All lines in the records below from the line with "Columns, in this" through the line with "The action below" are to be given again exactly, both ends included; the pictures are to be left out.

**Stored entries**
^^^^^^^^^^^^^^^^

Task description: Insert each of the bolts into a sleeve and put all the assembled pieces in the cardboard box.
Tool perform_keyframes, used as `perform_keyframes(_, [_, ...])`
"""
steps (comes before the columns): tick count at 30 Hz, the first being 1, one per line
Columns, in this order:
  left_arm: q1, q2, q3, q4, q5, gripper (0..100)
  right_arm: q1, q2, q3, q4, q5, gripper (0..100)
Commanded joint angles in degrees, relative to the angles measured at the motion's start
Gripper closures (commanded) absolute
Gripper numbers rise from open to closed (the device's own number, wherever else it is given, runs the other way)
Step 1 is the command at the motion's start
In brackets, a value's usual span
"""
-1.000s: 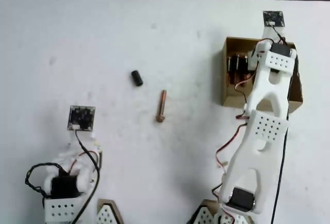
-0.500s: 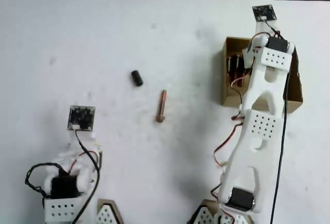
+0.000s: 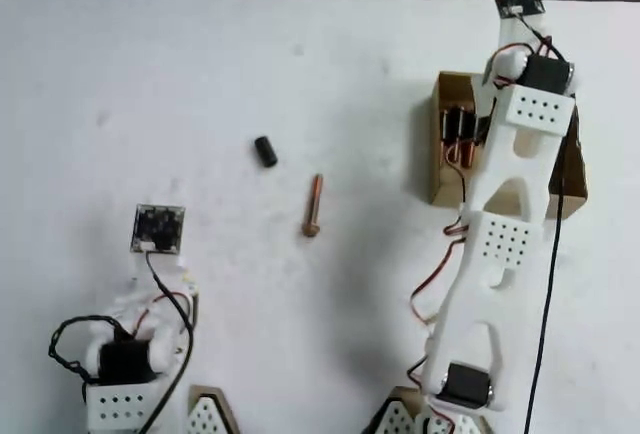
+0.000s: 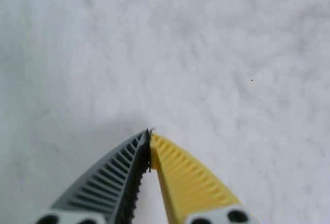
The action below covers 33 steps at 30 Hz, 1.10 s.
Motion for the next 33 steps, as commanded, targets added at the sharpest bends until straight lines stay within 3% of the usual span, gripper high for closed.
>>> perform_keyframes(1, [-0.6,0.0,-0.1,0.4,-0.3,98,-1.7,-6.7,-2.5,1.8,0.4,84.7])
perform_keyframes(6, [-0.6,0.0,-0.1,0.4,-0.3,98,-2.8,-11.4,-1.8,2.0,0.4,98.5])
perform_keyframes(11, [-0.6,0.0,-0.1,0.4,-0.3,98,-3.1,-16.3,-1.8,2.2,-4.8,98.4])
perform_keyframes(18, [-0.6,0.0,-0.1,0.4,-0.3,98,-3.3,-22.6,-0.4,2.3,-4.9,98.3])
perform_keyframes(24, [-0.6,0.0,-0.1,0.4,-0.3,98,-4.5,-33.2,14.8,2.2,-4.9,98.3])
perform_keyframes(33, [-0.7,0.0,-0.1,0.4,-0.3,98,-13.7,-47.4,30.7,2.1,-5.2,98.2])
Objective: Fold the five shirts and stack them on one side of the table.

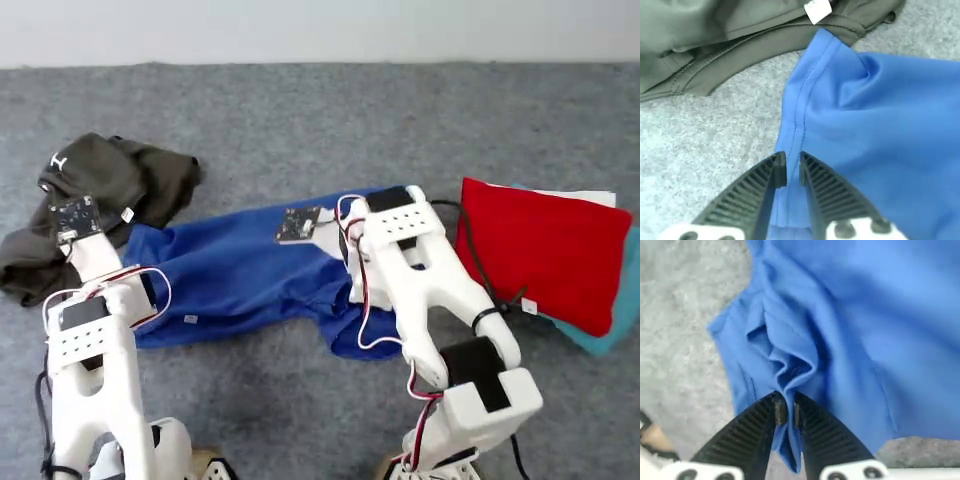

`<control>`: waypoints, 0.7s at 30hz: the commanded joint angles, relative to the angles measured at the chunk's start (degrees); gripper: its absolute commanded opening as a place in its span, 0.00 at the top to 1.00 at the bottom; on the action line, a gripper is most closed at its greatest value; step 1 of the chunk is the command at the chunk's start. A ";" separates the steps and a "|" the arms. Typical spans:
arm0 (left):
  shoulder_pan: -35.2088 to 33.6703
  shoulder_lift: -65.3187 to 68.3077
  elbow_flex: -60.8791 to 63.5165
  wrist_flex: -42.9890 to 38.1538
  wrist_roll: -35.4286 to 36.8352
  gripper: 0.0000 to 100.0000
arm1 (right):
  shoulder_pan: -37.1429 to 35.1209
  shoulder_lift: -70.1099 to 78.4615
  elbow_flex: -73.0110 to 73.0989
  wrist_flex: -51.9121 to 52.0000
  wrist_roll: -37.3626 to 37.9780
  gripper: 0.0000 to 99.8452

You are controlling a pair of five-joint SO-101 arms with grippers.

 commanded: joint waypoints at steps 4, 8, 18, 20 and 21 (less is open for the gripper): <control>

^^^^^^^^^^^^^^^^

**Response**
Columns, in this order:
  left_arm: q1, q2, q3, q4, q5, gripper (0..100)
  right_arm: q1, q2, q3, q4, q5, gripper (0..100)
Commanded joint angles in degrees, relative to the angles measured at the motion's start
Gripper closures (commanded) absolute
Gripper numbers rise from open to closed (the device's own number, wherever else it is given, runs the other way)
Step 1 is the command at the motion's start
In brackets, a value's usual span
"""
-1.000s: 
-0.500s: 
+0.000s: 
+0.000s: 
The action below covers 33 steps at 30 Hz, 1.10 s.

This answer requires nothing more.